Private university in Tamil Nadu, India

Shiv Nadar University, Chennai (SNU Chennai) is a private university located on SH-49A in Kalavakkam village near Thiruporur, around 20 km south of Chennai in Tamil Nadu, India.

Starting in the 2026 academic year, Sri Sivasubramaniya Nadar College of Engineering. will merge with Shiv Nadar University Chennai. The new institution will be called the SSN School of Engineering within Shiv Nadar University.

It was launched in October 2020, the second university to be set up by the Shiv Nadar Foundation, following Shiv Nadar University, Dadri in Uttar Pradesh. It is the first private university to be legislated in Tamil Nadu in nine decades. It shares the campus with Sri Sivasubramaniya Nadar College of Engineering.

== History ==
The Shiv Nadar Foundation was established in 1994 by Shiv Nadar, Founder - HCL – US$ 11 billion leading global enterprise.

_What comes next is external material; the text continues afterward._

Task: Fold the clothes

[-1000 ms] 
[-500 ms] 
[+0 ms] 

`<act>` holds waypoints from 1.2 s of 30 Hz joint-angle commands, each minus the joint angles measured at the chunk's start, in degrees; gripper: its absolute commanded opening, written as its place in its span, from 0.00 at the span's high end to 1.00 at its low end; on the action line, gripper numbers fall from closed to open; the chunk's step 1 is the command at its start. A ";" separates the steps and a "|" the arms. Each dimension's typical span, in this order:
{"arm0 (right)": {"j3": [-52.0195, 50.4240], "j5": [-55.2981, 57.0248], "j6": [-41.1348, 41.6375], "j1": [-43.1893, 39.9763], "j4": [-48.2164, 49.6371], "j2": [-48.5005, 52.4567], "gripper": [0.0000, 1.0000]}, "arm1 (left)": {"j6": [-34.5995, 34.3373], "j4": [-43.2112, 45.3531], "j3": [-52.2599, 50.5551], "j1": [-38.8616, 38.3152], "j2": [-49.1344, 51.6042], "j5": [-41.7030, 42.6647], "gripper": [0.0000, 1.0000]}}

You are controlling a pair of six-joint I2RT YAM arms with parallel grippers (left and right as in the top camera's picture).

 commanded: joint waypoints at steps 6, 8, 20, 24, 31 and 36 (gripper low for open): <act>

The university came up as a result of a memorandum signed between HCL Technologies and the Government of Tamil Nadu in 2015 to facilitate the creation of a private university and another memorandum signed by HCL and Electronics Corporation of Tamil Nadu (ELCOT) in 2016. The university was legislated through the Shiv Nadar University Act, 2018 which was passed in July 2018 together with the act legislating Sai University, the first private universities to be legislated in Tamil Nadu in nine decades, since the legislation of Annamalai University.

The university was launched in October 2020. Sriman Kumar Bhattacharyya was appointed the founding vice chancellor of the university in March 2021.